_Task to complete:_ Take the records below and set down exactly the lines from the one with "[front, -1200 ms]" to the one with "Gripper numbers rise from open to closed", ends included; do not copy the pictures.

(Items from a dataset)
○ ○ ○ ○ ○

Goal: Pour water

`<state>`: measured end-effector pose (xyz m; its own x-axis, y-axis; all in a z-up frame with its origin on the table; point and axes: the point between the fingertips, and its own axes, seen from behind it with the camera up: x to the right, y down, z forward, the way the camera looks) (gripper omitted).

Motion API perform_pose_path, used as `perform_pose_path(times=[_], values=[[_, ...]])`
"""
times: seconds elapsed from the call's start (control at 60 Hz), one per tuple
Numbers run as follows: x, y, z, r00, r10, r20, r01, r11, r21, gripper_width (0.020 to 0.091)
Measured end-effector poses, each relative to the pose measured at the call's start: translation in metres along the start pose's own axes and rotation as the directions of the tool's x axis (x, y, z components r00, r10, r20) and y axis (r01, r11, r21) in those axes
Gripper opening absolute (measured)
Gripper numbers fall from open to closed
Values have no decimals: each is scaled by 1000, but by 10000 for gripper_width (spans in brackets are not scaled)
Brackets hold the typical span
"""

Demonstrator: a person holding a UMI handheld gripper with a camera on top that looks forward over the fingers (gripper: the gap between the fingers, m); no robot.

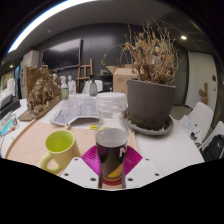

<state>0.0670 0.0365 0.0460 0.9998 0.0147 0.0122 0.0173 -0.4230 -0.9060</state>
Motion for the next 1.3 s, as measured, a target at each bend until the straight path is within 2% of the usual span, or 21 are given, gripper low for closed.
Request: perform_pose_path(times=[0.1,0.2,0.267,0.3,0.35,0.367,0.417,0.483,0.617,0.817,0.95,1.083,1.3], values=[[2,-1,-2,1000,14,-1,-14,999,31,290],[1,1,-6,1000,25,0,-25,999,39,384],[3,5,-8,999,41,5,-41,999,12,446],[4,8,-10,998,59,6,-59,998,-11,576],[5,9,-18,996,89,3,-89,996,-30,839],[7,8,-22,995,98,0,-98,995,-31,873],[11,3,-34,993,119,-9,-119,992,-30,832],[14,-1,-57,992,127,-17,-127,991,-47,858],[15,-11,-127,994,92,-64,-96,993,-69,857],[-14,12,-248,987,50,-154,-78,979,-186,856],[-46,23,-308,984,19,-175,-56,977,-208,860],[-76,27,-343,983,43,-180,-82,973,-214,860],[-97,29,-360,984,14,-177,-53,975,-218,858]])
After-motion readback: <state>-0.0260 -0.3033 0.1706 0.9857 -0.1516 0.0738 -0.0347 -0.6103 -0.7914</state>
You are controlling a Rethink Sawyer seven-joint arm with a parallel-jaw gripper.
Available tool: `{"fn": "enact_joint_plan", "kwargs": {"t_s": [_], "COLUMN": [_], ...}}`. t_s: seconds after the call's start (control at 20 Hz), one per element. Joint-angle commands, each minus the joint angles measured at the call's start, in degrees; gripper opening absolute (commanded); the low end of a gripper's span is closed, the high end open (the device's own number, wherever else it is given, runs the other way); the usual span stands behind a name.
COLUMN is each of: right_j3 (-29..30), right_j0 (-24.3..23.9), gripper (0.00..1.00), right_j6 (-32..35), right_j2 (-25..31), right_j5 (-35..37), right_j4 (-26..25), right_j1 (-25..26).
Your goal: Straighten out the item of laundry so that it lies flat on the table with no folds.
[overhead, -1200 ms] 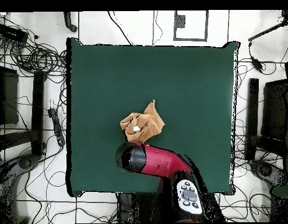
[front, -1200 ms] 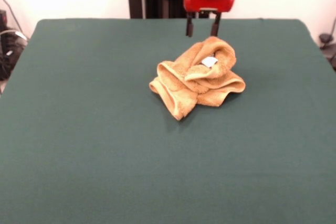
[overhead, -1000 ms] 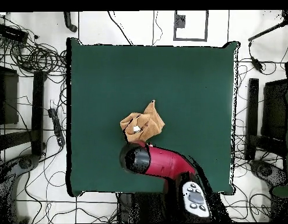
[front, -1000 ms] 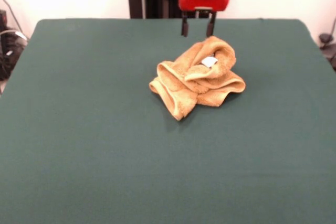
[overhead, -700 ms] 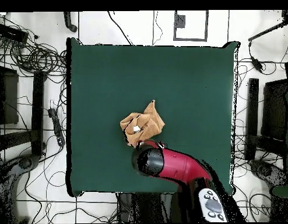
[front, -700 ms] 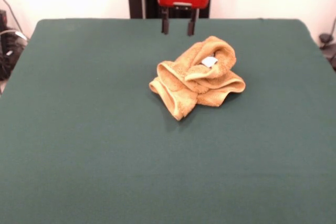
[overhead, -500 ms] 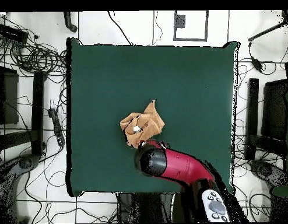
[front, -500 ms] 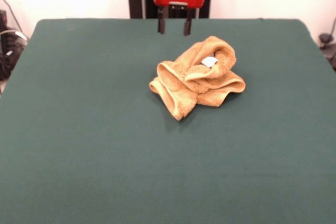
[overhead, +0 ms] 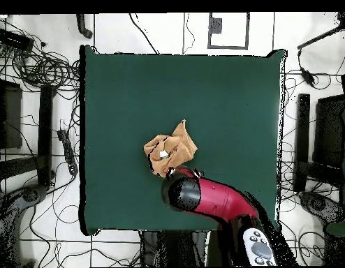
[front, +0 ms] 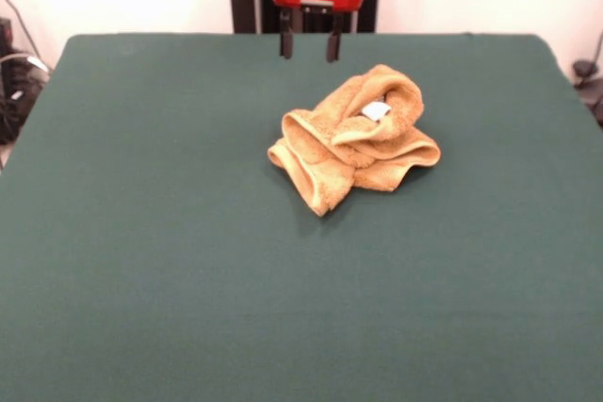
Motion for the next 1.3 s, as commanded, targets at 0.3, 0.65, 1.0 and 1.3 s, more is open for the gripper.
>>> {"fn": "enact_joint_plan", "kwargs": {"t_s": [0.3, 0.65, 1.0, 1.3], "right_j3": [-3.54, -6.24, -8.92, -11.07], "right_j0": [1.04, 1.64, 1.78, 2.32], "gripper": [1.0, 1.0, 1.0, 1.0], "right_j6": [5.37, 5.4, 5.59, 5.53], "right_j2": [5.61, 4.82, 4.73, 4.22], "right_j5": [4.46, 5.47, 6.33, 7.39], "right_j4": [-0.26, -0.24, 0.11, -0.24], "right_j1": [2.51, 3.85, 5.46, 6.36]}}
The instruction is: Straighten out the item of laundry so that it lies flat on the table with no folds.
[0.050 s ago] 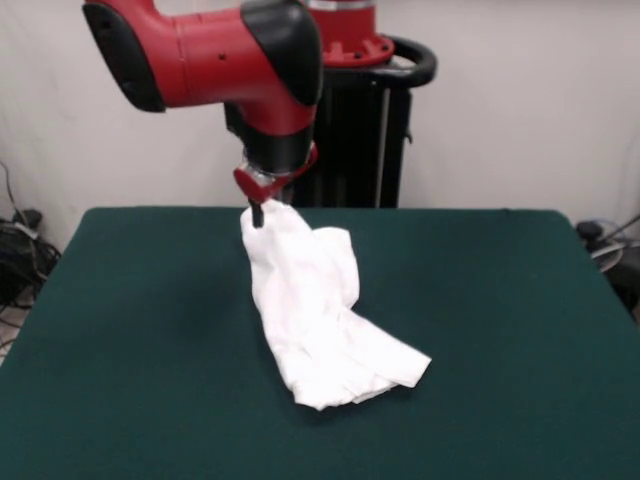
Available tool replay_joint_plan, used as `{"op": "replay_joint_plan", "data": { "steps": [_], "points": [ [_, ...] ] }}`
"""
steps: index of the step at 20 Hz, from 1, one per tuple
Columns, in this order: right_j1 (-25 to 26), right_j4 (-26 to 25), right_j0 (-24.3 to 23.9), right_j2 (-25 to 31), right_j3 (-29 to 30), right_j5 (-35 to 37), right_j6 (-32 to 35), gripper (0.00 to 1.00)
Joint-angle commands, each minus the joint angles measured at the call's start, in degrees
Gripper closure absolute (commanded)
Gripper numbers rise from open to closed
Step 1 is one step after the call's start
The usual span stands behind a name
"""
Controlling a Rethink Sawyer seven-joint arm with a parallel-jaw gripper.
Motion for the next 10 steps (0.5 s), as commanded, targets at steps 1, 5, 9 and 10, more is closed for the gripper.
{"op": "replay_joint_plan", "data": {
  "steps": [1,5,9,10],
  "points": [
    [-2.7,3.5,-1.0,9.5,2.0,-7.9,-2.6,0.0],
    [-2.8,3.9,-2.9,12.0,3.4,-13.8,-1.1,0.0],
    [-2.9,4.9,-4.6,14.8,4.0,-18.3,-0.2,0.0],
    [-3.0,5.0,-4.7,15.3,3.9,-19.4,0.4,0.0]
  ]
}}
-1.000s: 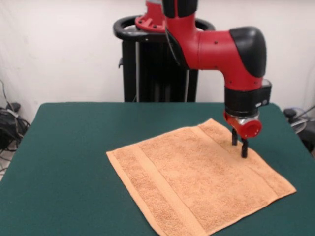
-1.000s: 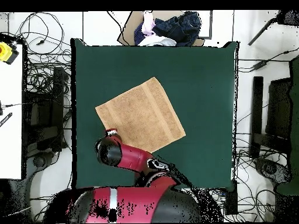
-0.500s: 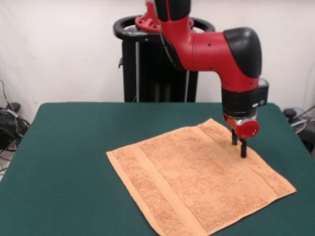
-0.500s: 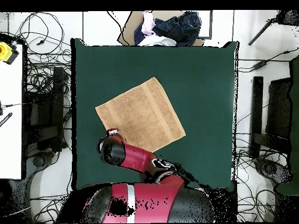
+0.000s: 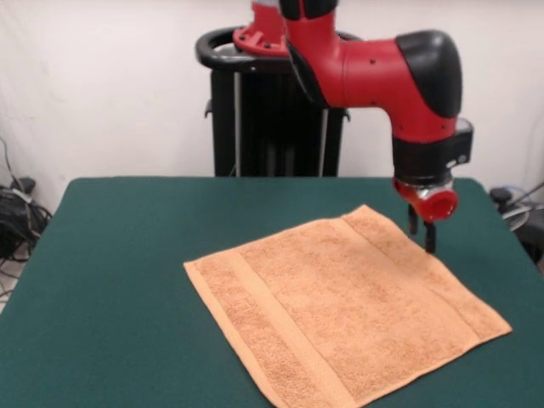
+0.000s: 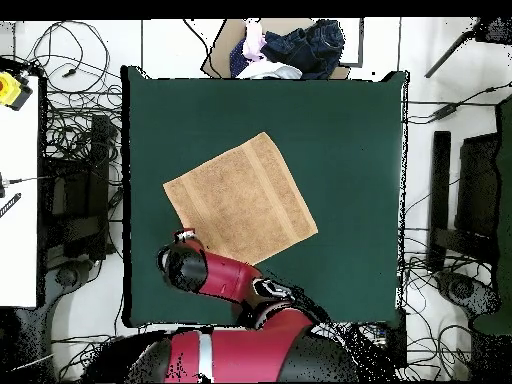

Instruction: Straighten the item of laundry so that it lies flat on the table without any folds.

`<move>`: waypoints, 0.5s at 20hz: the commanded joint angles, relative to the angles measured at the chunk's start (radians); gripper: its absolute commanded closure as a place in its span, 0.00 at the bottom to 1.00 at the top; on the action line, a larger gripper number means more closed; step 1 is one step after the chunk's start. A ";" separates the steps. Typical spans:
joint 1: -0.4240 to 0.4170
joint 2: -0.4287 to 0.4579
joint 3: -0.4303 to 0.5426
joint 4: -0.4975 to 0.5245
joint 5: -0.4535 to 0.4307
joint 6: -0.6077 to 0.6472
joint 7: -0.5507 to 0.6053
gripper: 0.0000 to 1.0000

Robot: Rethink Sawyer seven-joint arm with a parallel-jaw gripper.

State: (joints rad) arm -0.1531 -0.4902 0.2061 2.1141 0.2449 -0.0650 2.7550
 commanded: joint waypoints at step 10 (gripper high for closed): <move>0.154 -0.199 -0.229 -0.086 0.033 0.234 0.074 0.00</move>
State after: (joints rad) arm -0.0426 -0.6255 0.0926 2.1146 0.2441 0.0753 2.7550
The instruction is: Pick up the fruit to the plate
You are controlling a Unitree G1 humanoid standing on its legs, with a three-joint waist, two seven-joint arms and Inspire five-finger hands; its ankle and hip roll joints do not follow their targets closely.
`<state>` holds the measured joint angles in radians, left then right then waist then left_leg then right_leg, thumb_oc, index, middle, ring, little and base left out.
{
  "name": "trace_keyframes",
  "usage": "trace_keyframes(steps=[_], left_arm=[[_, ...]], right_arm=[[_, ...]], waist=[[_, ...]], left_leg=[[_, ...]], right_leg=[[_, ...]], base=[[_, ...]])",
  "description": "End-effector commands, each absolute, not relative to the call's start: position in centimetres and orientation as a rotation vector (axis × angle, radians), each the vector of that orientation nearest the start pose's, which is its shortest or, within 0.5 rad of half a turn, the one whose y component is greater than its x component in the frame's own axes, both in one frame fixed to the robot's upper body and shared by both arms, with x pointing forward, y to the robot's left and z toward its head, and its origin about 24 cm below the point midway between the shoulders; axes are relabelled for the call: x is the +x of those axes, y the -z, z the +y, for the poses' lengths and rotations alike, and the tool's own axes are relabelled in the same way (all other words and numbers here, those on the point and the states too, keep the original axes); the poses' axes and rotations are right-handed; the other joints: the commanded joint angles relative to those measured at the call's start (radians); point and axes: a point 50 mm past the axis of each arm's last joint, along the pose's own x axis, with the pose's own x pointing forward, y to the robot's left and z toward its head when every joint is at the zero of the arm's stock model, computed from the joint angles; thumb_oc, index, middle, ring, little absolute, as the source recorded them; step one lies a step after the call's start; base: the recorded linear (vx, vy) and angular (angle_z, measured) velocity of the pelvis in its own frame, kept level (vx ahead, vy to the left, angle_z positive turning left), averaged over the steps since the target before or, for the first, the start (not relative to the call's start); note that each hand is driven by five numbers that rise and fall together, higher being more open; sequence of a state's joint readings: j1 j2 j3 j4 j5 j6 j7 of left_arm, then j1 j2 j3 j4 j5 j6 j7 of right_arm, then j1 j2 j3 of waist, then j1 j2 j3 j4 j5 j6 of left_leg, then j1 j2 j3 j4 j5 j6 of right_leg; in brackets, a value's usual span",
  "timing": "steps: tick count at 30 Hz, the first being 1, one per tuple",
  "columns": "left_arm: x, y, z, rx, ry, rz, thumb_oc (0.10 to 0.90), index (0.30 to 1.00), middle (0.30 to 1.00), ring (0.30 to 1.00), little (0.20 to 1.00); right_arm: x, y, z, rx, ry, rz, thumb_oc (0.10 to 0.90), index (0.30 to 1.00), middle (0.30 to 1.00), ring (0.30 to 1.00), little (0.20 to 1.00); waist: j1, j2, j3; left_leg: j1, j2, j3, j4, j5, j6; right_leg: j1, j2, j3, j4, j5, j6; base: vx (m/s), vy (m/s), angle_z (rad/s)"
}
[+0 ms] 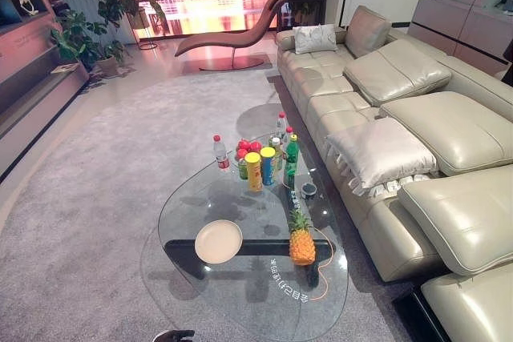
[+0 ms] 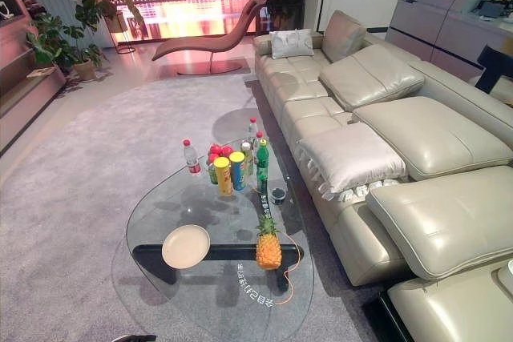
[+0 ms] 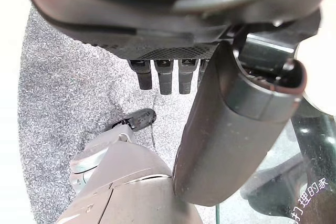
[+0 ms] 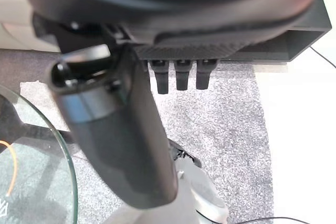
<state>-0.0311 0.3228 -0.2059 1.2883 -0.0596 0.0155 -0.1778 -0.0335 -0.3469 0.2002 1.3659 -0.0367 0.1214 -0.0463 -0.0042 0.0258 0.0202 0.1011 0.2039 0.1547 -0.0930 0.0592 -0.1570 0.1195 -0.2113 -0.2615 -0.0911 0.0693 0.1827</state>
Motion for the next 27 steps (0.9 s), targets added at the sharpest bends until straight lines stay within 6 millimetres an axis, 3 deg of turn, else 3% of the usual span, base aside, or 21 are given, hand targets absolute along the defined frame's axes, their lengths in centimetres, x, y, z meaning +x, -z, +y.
trace_keyframes(steps=[1, 8, 13, 17, 18, 23, 27], left_arm=[[9.8, 15.2, 26.5, 0.255, 0.034, 1.308, 0.800, 0.900, 0.900, 0.900, 0.900], [10.2, 15.1, 26.5, 0.183, -0.031, 1.285, 0.800, 0.900, 0.900, 0.900, 0.900], [12.0, 14.6, 26.3, 0.080, -0.019, 1.231, 0.800, 0.900, 0.900, 0.900, 0.900], [15.2, 13.3, 26.3, -0.109, 0.021, 1.116, 0.800, 0.900, 0.900, 0.900, 0.900], [15.5, 13.1, 26.3, -0.115, 0.017, 1.105, 0.800, 0.900, 0.900, 0.900, 0.900], [20.7, 10.0, 27.8, -0.145, -0.043, 0.909, 0.800, 0.900, 0.900, 0.900, 0.900], [24.7, 6.9, 28.4, -0.152, -0.074, 0.747, 0.800, 0.900, 0.900, 0.900, 0.900]], right_arm=[[8.4, 14.8, -28.9, -0.533, 0.130, 1.421, 0.800, 0.900, 0.900, 0.900, 0.900], [8.8, 14.5, -29.6, -0.562, 0.142, 1.410, 0.800, 0.900, 0.900, 0.900, 0.900], [10.0, 13.9, -30.2, -0.575, 0.180, 1.365, 0.800, 0.900, 0.900, 0.900, 0.900], [13.9, 12.0, -31.7, -0.585, 0.263, 1.241, 0.800, 0.900, 0.900, 0.900, 0.900], [14.2, 11.9, -31.8, -0.587, 0.266, 1.233, 0.800, 0.900, 0.900, 0.900, 0.900], [18.6, 8.9, -33.6, -0.574, 0.328, 1.088, 0.800, 0.900, 0.900, 0.900, 0.900], [21.9, 6.6, -34.0, -0.557, 0.363, 0.986, 0.800, 0.900, 0.900, 0.900, 0.900]], waist=[[0.002, -0.020, 0.050], [-0.002, -0.005, 0.095], [-0.003, 0.015, 0.150], [-0.008, 0.027, 0.225], [-0.008, 0.027, 0.228], [0.002, 0.022, 0.319], [0.005, 0.012, 0.386]], left_leg=[[0.008, 0.042, 0.051, 0.006, 0.000, -0.024], [-0.067, 0.043, 0.046, 0.006, 0.024, -0.024], [-0.153, 0.026, 0.027, 0.006, 0.040, -0.021], [-0.229, 0.006, 0.012, 0.006, 0.039, -0.007], [-0.234, 0.005, 0.012, 0.006, 0.039, -0.006], [-0.329, 0.003, -0.011, 0.006, 0.059, -0.001], [-0.451, 0.010, -0.033, 0.093, 0.049, -0.005]], right_leg=[[0.001, -0.058, -0.024, 0.004, 0.009, 0.044], [-0.075, -0.070, -0.015, 0.004, 0.026, 0.042], [-0.165, -0.085, -0.007, 0.004, 0.046, 0.041], [-0.254, -0.084, 0.015, 0.004, 0.065, 0.034], [-0.260, -0.084, 0.017, 0.004, 0.067, 0.033], [-0.363, -0.071, 0.055, 0.061, 0.048, 0.017], [-0.471, -0.072, 0.072, 0.125, 0.032, 0.010]], base=[[0.00, 0.000, 0.00], [-0.03, 0.016, -0.02], [-0.09, 0.034, 0.00], [-0.14, 0.035, -0.05], [-0.14, 0.009, -0.07], [-0.17, -0.048, -0.05], [-0.18, -0.088, -0.07]])
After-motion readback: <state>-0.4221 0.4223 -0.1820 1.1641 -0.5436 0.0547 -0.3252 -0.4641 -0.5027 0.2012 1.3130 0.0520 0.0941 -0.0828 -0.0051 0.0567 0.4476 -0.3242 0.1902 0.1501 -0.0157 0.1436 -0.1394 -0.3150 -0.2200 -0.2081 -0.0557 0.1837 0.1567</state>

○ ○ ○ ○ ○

_The answer:_
[front, -1200 ms] 
[overhead, -1000 ms] 
[front, -1000 ms] 
[overhead, -700 ms] 
[front, -700 ms] 
[overhead, -500 ms] 
[front, -500 ms] 
[overhead, +0 ms] 
[front, +0 ms] 
Motion for the next 1.3 s, as commanded, targets at 0.3, 0.65, 1.0 and 1.3 s, more is open for the gripper.
>>> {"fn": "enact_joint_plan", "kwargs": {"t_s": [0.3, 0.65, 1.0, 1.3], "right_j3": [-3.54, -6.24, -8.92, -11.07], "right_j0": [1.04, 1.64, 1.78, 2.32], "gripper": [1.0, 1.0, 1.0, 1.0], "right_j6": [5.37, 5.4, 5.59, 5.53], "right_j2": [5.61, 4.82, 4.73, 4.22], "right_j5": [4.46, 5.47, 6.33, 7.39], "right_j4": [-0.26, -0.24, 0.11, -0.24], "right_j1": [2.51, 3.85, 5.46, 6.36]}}
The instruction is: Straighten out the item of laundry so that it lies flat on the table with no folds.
[0.050 s ago] 
Available tool replay_joint_plan, used as `{"op": "replay_joint_plan", "data": { "steps": [_], "points": [ [_, ...] ] }}`
"""
steps: index of the step at 20 Hz, from 1, one per tuple
Columns, in this order: right_j1 (-25 to 26), right_j4 (-26 to 25), right_j0 (-24.3 to 23.9), right_j2 (-25 to 31), right_j3 (-29 to 30), right_j5 (-35 to 37), right_j6 (-32 to 35), gripper (0.00 to 1.00)
Joint-angle commands, each minus the joint angles measured at the call's start, in degrees
Gripper closure absolute (commanded)
Gripper numbers rise from open to closed

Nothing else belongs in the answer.